At the end of the effort, I asked the two Maliks and two of the elders to come forward. For their assistance and leadership, I presented each of them with a quilt that had been sewn by my mother and her friends of the Bandon Quilter's Guild. They were given to them to share with their wives and mothers and daughters. I explained that each of them had been woven by hand by fellow mothers and daughters back home and that the women would likely appreciate them most. The Malik, after kisses to my cheeks had firm handshakes and hugs, explained that he would give the quilt I had offered him to his mother in law, as she was always concerned that he wasn't providing enough for man.

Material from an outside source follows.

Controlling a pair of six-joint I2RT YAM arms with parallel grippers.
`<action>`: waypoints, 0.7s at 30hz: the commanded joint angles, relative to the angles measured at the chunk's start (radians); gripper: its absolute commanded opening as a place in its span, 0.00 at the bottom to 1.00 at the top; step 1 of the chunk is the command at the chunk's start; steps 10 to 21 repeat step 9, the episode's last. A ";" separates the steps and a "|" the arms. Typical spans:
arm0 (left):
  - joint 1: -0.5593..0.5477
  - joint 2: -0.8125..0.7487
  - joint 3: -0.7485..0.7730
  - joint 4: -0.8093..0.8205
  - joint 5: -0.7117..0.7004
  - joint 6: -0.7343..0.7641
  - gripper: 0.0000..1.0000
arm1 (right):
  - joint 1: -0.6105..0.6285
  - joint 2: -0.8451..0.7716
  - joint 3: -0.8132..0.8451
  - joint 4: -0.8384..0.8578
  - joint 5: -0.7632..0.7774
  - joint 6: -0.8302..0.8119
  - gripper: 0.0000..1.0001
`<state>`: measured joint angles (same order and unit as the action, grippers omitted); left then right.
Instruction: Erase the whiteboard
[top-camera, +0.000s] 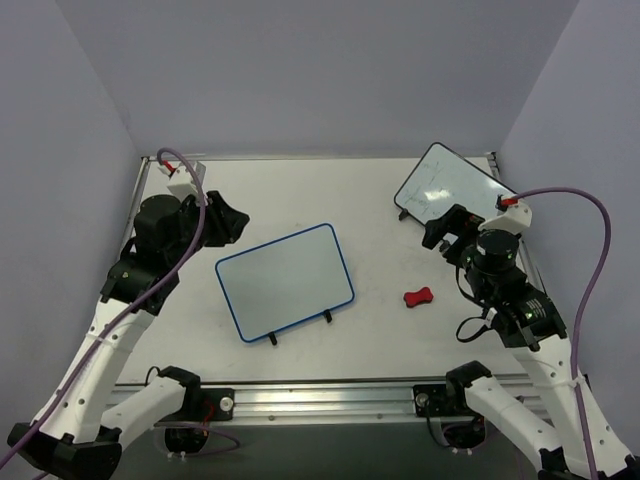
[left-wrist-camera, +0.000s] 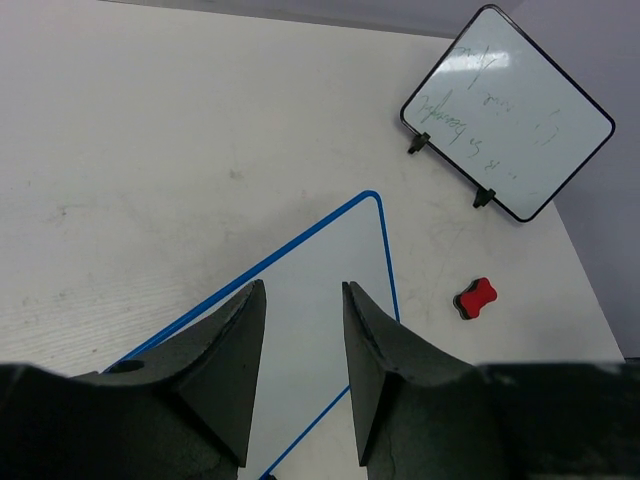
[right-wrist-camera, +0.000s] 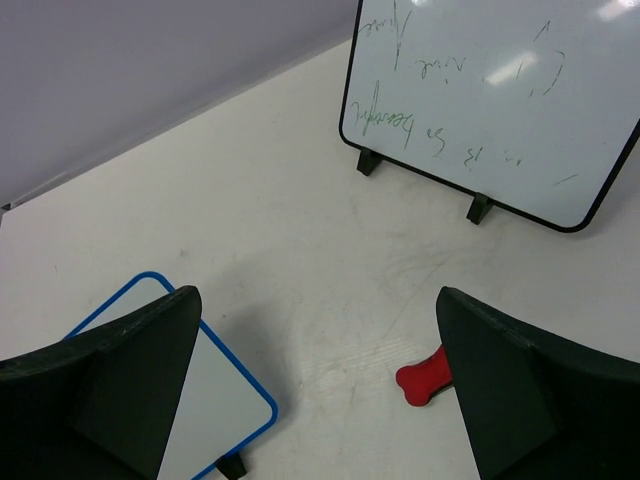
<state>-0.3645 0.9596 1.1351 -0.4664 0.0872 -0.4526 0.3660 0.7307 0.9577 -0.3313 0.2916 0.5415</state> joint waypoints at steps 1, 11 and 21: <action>0.007 -0.004 0.052 -0.041 0.046 0.029 0.45 | -0.006 -0.025 0.004 -0.040 0.029 -0.043 1.00; 0.007 0.001 0.094 -0.064 0.054 0.035 0.46 | -0.006 -0.071 -0.023 -0.011 0.034 -0.058 1.00; 0.007 0.001 0.094 -0.064 0.054 0.035 0.46 | -0.006 -0.071 -0.023 -0.011 0.034 -0.058 1.00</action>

Overall, we were about seventy people doing the best to make a difference to those that need the help the most. All of us felt that we made a difference and that was made the day into a great one.

We reloaded our vehicles, moved to an Rally Point away from the plying hands of the children, got a solid accountability and started our convoy back home. Once we arrived, we exited the vehicles, had a brief discussion about the pros and cons (we call this an AAR for After Action Report) of the day, then invited our Afghan counterparts to join us for an American Style lunch.
I think Captain Miner even got our interpreter, Zabih, to have some French Fries (It was not student, french fries?)

From Kabul,



Blogger Cathy P said...

As an Employee of USAA I read and hear stories every day about our work over there in Afganistan and Iraq. You guys and gals are doing an awesome job and we appriciate you all very much. Thank you to both you and your family for the sacrifices you make to keep us all safe,
Catherine Pittman.

2:37 PM  
Blogger Kat said...

(((hugs))) Great job... I'm proud of y'all!

5:03 PM  
Blogger John said...

Great to have you back to the blog. I appreciate your work, and especially your writing and photos. That's a great one!